转眼今天,吃豆腐的事,早已经不像小时候那般有味道了,反而多了许多“酒色”层面的风流意蕴。时光就是这样的东西,它会改变过去的一切,让任何人和任何事,都回不到最初的样子。而且,在我们小孩子的眼里,看见的时光,由其过得快,毫无察觉中,世界已经悄然改变了许多个模样。
第一学期的读书日子走到尾声,同学们期待已久的寒假也走进了我的生活。
放寒假的这天下午,杨一帆突然来找我和杨二宝去帮他打架。打的人,是住在王家沟的刀疤王,他左脸上有一道3公分长的刀疤,听说是跟人打架落下的。这几年,我们的村小学一共有12 个班,每个年级两个班,占用两间砖瓦房教室。那刀疤王在上小学二年级,是班上的体育委员兼劳动委员,平时喜欢背着老师惹是生非,很不受女同学们的欢迎。我本不愿去替杨一帆“卖命”,但还没开口拒绝,就被杨二宝说中了心坎。他说,杨家湾的人只有自己人欺负自己人,绝不能让外人欺负自己人。我身为杨家湾的一份子,要是做了逃兵,定会无颜面立足于天地之间。于是,我在心里坚定了一个狂热的战斗信念,拍着胸脯和桌子给杨一帆做了保证。

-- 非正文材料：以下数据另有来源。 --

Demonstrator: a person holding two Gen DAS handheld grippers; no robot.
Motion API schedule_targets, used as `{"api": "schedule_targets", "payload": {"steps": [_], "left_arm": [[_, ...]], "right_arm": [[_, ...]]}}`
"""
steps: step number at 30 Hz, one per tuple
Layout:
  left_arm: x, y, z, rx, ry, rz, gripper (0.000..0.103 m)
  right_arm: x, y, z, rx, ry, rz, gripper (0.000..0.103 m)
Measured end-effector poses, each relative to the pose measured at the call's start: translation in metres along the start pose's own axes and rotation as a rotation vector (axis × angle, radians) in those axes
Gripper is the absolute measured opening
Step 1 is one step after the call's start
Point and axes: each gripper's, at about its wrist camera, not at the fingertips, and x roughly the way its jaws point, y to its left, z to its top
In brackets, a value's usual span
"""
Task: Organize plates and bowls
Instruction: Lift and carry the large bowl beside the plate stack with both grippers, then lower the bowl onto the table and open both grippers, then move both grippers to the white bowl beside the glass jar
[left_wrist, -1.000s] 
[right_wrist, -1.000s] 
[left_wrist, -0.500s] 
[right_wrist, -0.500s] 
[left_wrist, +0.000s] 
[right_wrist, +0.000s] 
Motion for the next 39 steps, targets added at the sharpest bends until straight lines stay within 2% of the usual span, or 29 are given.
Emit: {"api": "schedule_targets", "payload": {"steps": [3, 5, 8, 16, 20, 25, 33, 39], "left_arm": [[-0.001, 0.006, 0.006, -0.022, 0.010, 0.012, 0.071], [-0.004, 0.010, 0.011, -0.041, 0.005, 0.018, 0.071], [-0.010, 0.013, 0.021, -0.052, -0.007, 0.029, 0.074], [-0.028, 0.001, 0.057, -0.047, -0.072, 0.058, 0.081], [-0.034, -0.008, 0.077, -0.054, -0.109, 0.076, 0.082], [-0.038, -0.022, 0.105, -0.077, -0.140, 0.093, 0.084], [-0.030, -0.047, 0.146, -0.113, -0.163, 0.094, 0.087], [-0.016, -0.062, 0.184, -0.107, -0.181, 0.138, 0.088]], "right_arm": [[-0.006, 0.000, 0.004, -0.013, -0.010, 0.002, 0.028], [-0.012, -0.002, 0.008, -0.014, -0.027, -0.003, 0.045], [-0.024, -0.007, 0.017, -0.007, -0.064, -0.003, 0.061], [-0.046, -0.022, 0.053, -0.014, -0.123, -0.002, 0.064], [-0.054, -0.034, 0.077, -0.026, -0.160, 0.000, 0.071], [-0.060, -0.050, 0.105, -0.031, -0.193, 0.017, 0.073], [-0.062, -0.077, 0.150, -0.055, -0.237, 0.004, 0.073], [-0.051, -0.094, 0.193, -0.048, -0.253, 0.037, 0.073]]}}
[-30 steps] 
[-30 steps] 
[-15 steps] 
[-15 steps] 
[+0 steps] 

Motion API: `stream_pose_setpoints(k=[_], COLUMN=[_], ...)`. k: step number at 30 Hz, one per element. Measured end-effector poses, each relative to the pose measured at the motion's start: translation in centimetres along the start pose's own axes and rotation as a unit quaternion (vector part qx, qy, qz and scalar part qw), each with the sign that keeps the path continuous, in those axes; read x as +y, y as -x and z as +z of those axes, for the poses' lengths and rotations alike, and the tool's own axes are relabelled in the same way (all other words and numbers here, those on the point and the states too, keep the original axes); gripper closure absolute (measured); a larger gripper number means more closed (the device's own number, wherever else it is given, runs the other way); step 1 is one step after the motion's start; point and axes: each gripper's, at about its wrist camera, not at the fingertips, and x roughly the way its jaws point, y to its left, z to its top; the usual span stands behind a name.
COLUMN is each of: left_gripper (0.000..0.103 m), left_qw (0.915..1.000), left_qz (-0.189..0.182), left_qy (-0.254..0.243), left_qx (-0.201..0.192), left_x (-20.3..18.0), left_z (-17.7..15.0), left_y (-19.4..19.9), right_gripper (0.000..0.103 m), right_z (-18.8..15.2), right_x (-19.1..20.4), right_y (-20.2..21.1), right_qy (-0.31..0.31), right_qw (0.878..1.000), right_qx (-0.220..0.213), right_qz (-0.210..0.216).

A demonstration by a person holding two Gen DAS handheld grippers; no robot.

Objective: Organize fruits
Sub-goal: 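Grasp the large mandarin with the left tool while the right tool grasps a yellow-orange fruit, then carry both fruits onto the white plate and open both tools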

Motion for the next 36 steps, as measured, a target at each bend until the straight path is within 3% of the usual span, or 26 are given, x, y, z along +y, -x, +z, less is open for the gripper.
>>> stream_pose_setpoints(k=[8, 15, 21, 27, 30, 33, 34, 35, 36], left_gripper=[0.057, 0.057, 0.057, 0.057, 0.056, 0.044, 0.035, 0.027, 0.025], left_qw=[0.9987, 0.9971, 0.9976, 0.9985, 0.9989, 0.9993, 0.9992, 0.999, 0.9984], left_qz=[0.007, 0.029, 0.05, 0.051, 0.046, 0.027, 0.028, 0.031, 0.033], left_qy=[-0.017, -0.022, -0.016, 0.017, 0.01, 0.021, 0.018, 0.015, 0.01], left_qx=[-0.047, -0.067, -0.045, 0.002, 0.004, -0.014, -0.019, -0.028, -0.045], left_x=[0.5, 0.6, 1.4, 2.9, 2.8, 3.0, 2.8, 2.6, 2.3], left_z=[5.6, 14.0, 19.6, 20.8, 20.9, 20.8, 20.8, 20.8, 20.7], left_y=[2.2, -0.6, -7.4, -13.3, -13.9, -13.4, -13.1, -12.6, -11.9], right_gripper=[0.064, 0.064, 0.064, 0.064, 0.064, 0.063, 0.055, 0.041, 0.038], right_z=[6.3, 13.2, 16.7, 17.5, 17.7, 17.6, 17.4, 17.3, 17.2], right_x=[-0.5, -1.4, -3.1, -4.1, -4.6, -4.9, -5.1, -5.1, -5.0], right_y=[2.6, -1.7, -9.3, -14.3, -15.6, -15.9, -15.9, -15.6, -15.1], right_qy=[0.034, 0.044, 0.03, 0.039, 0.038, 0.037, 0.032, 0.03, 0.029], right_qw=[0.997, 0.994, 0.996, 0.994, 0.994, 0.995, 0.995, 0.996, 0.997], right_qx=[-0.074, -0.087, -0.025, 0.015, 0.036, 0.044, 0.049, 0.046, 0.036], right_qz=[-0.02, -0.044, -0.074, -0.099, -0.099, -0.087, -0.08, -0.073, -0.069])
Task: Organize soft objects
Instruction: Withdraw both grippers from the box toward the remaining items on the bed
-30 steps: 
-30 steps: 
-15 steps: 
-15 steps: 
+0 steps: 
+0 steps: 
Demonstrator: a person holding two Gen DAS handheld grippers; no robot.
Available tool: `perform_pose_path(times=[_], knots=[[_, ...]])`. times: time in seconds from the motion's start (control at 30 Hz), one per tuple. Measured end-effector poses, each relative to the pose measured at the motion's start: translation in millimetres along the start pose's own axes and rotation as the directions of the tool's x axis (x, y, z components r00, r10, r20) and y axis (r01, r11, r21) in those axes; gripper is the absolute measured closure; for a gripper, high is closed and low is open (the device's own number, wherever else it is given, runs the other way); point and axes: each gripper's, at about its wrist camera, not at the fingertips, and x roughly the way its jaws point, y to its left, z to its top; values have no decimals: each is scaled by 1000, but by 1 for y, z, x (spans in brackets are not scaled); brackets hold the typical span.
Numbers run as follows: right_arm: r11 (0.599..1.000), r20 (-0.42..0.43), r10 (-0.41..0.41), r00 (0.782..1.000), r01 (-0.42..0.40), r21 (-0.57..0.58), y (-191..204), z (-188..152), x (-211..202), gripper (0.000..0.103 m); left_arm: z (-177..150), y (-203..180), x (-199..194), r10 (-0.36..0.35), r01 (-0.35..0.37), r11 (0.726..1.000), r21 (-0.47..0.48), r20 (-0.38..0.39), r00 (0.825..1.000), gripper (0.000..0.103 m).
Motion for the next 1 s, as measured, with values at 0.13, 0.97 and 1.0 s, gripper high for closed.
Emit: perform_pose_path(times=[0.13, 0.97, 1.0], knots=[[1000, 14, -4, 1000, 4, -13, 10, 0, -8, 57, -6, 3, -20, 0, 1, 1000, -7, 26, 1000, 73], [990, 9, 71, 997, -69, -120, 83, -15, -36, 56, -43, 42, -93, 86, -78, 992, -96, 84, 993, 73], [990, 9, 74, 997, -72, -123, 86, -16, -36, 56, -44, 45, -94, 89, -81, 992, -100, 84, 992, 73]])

声称自己生是杨家湾的人,死是杨家湾的魂,上了打斗场,绝不留力,有多狠便狠到多狠。杨二宝却一反常态,装出临危不惧、运筹帷幄千里的样子,提意大伙一起来商量一个详细的战斗计划。只可惜,杨一帆四肢发达,头脑简单,是个完全不讲什么策略的愣头青,跟水浒传里面的李逵为同一类人。他很嚣张的笑了起来,说自己把逃避上学的杨肖和脑袋不大好使的杨山都找来了,人多势众,完全不用惧怕。他说放学后,人直接去猫儿坡(一个高于平地的土坡,一面靠河,以前常有人往河里丢死猫,因此而得名。)那里集合,到了就打。杨二宝明白后,脑袋不停的左右摇摆,嘴上还不停的说:“莽夫!莽夫!”
放学铃声一响起来,我、杨二宝、杨一帆、杨海就握着拳头,背着书包发狂的向猫儿坡跑。我们憋足了一股劲,嘴里啊啊的发着战斗的声音。我们跑的很快、很专心,耳畔的风声几乎都能听见。我们那小小心脏里的热血,沸腾的就像一团快要迸发的岩浆,把身上的汗水都能全部蒸发掉。奔跑的路上,我们与刀疤王碰上了。我偷偷的瞄了他一眼,发现他的身边只有两个男生作伴。
所有人员抵达猫儿坡后,手里抓着一把干泥土玩耍的杨肖便得意洋洋的迎上来说:“兄弟们!根本用不作打肉搏战,刚刚我想到了一个居高临下、远距离攻击的好手段。”
杨一帆看了看杨肖手中的干泥土一眼,轻视的应道:“呵呵!你是想用手上的泥巴去打人吧,一点点男人味都没,太衰了。”
杨肖忙反驳:“啥!我看你小子脑壳里是进了水,古时候的黄忠、李广和花荣,杀人不都是用弓箭吗?他们可都是大英雄啊!再说,干泥巴可以用来远距离的攻击,一来打人轻松愉快,二来能保全自己,完全是一举两得嘛!”
那会儿,我有一点胆怯心理,就力挺了杨肖的手段,劝杨一帆听他的。而杨二宝没理会这事,跑到我们几人中打架最厉害(他把我们其他几个人都打过)的杨山身旁问:“山哥!你觉得我们该怎么行动?”